- _EXERCISE INSTRUCTIONS_
Return the lines below exactly, starting with the line that contains "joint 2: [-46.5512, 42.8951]" and stopping after the last line.

BEGIN

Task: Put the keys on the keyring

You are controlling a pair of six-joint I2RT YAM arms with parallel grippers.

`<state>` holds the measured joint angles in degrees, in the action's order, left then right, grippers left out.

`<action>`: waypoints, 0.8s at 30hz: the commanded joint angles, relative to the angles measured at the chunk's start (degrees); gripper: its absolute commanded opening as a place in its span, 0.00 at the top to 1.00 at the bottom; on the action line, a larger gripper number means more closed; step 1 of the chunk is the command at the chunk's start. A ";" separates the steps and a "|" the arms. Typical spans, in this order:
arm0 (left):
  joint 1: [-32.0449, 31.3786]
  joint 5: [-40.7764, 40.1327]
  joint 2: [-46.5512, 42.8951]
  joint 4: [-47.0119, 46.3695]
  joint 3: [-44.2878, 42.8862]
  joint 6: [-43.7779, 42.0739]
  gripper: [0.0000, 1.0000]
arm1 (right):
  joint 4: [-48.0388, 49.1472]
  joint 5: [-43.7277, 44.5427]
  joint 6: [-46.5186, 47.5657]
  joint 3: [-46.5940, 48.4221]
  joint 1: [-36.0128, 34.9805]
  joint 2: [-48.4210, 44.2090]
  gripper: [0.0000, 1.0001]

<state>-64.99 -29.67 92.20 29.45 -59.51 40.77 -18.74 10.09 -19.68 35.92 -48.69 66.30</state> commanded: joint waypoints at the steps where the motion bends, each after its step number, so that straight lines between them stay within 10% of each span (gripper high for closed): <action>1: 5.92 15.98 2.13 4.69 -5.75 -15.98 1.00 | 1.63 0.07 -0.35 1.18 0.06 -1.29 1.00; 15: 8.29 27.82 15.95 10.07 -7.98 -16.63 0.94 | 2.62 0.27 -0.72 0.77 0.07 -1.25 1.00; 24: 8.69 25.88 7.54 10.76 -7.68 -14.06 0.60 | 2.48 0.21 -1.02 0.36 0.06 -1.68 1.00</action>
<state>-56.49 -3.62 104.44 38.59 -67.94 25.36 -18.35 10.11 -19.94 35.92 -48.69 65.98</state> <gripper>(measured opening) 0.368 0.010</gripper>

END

- _ANSWER BOX_
  joint 2: [-46.5512, 42.8951]
  joint 4: [-47.0119, 46.3695]
  joint 3: [-44.2878, 42.8862]
  joint 6: [-43.7779, 42.0739]
  gripper: [0.0000, 1.0000]
arm1 (right):
  joint 4: [-48.0388, 49.1472]
  joint 5: [-43.7277, 44.5427]
  joint 6: [-46.5186, 47.5657]
  joint 3: [-46.5940, 48.4221]
  joint 1: [-36.0128, 34.9805]
  joint 2: [-48.4210, 44.2090]
  gripper: [0.0000, 1.0001]

<state>-64.99 -29.67 92.20 29.45 -59.51 40.77 -18.74 10.09 -19.68 35.92 -48.69 66.30</state> commanded: joint waypoints at the steps where the motion bends, each after its step number, so that straight lines between them stay within 10% of each span (gripper high for closed): <action>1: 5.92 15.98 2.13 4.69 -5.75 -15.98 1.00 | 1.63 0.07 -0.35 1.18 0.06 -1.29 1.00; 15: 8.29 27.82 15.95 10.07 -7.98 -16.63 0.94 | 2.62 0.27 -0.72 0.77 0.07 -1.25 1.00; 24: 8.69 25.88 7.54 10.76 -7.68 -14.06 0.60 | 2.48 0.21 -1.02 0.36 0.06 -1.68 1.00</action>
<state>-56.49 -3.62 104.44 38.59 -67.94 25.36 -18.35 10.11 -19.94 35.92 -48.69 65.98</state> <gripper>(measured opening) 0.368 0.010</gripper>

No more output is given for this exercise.